Scientifically known as amblyopia, the disorder often occurs when an eye and the brain stop working together, with the brain resorting to supporting the other eye to compensate, leaving the amblyopic eye affected in the long term.
Affecting around 2-4 percent of the U.S. population, according to Johns Hopkins Medicine, premature children or those with developmental delays or a family history of lazy eye are most likely to be affected.
While current treatments—eye patches, atropine eye drops, corrective lenses, and surgery—focus on forcing the impaired eye to become more active, they are often only effective during childhood at preventing permanent damage. The proposed new treatment revealed by The Picower Institute for Learning and Memory at MIT could be potentially effective even in adulthood.
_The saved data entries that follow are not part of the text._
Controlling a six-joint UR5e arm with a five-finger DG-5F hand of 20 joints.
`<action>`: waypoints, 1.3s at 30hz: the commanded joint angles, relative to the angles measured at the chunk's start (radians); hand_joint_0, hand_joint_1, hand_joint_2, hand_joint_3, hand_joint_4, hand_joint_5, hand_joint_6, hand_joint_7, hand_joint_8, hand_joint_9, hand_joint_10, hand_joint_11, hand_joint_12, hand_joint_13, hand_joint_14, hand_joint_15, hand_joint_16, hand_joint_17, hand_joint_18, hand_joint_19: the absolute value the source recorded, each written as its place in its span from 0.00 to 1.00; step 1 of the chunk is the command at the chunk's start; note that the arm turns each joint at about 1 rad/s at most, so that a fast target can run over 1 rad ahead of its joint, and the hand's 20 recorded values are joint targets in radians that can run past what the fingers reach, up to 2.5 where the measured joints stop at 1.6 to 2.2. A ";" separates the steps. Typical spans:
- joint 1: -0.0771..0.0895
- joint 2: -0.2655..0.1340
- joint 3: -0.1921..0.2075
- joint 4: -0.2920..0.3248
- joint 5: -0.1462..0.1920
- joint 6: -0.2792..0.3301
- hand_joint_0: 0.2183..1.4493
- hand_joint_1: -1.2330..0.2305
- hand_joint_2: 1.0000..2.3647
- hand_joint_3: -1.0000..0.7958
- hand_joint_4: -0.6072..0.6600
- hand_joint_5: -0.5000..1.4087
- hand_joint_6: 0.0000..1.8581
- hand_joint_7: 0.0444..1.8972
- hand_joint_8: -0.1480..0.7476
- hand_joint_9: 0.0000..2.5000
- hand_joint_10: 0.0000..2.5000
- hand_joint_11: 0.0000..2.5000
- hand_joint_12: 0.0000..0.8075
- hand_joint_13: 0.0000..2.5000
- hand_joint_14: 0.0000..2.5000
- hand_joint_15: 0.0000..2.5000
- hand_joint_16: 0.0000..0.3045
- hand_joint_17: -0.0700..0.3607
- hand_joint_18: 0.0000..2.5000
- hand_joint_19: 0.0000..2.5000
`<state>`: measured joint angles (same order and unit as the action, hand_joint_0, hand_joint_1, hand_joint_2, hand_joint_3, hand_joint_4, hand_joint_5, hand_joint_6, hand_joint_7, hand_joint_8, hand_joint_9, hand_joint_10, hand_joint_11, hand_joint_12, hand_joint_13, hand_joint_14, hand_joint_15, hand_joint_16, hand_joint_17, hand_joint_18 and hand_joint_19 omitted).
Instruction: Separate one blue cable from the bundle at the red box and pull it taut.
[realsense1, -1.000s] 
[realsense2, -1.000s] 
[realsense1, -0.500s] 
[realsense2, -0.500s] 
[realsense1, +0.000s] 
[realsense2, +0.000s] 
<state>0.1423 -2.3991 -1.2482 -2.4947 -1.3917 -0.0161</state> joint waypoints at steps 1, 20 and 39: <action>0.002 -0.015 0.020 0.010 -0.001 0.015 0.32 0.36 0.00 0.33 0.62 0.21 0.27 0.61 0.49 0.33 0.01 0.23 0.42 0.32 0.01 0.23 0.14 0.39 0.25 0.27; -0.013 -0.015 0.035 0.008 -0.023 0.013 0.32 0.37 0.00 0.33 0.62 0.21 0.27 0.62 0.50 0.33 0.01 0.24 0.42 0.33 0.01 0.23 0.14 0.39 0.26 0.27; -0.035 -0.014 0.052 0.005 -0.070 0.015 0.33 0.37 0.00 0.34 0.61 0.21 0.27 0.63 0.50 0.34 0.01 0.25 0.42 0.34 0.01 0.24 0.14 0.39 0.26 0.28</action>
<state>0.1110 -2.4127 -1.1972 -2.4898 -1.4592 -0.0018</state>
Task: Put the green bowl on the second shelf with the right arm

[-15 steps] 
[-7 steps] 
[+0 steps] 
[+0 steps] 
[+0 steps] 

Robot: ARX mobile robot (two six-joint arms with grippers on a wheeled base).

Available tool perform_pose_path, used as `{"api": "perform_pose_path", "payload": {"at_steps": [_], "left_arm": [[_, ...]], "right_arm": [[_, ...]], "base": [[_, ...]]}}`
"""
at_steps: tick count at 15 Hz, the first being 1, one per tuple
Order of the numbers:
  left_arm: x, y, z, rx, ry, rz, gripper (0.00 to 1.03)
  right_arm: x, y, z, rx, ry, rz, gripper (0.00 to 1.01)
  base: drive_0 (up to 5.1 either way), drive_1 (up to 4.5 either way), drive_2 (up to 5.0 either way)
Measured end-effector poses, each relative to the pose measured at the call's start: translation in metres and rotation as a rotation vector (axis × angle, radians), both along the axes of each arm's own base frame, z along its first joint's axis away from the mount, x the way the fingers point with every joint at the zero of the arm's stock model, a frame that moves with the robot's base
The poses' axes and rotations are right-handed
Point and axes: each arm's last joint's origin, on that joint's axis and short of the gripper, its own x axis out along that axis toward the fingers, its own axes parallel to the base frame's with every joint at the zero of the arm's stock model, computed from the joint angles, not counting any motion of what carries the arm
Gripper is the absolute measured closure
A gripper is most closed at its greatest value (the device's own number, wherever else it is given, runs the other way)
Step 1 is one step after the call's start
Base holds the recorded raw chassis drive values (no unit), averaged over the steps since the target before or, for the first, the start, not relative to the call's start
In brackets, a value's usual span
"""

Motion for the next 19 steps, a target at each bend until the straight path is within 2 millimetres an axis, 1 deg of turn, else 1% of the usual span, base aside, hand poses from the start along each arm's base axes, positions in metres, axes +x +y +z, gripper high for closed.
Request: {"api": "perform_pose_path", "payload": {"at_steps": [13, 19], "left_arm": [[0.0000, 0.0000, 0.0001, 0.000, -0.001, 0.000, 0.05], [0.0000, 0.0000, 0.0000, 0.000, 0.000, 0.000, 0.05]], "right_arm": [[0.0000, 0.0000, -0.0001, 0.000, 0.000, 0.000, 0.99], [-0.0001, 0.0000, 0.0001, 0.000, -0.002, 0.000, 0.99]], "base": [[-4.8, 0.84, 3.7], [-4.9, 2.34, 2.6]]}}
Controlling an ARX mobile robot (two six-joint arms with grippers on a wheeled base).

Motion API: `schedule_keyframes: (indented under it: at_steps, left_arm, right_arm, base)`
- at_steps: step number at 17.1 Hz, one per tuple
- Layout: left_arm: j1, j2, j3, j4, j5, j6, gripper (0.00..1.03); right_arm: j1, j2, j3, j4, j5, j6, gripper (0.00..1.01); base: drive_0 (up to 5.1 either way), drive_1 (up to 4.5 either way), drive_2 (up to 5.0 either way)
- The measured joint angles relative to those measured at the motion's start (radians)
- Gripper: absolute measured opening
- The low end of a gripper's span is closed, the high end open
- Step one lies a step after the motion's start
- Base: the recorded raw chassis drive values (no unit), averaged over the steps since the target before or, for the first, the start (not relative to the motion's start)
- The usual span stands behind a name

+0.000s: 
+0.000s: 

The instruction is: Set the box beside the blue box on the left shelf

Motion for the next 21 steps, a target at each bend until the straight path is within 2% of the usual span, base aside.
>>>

In the study—which is a continuation of Picower Professor Mark Bear’s decades-long research on amblyopia—MIT researchers anesthetized the retinas of the nonworking eye of mice suffering amblyopia. Then, using a toxin commonly found in pufferfish and porcupines called tetrodotoxin, the anesthesia essentially disables the mice’s eye for two days. Working as somewhat of a “reboot,” researchers saw a restored visual response in the subject’s brain.
In previous studies, Bear’s team anesthetized both eyes or the working eye only, both resulting in positive outcomes. However, the most recent trial focusing on only the affected eye hints at a promising new approach.
“It’s a pretty substantial step forward because it would be reassuring to know that vision in the good eye would not have to be interrupted by treatment,” said Bear in a press statement. “The amblyopic eye, which is not doing much, could be inactivated and ‘brought back to life’ instead.”
Still, further research is needed before the research translates to a treatment for human patients.
He added, “especially with any invasive treatment, it’s extremely important to confirm the results in higher species with visual systems closer to our own.”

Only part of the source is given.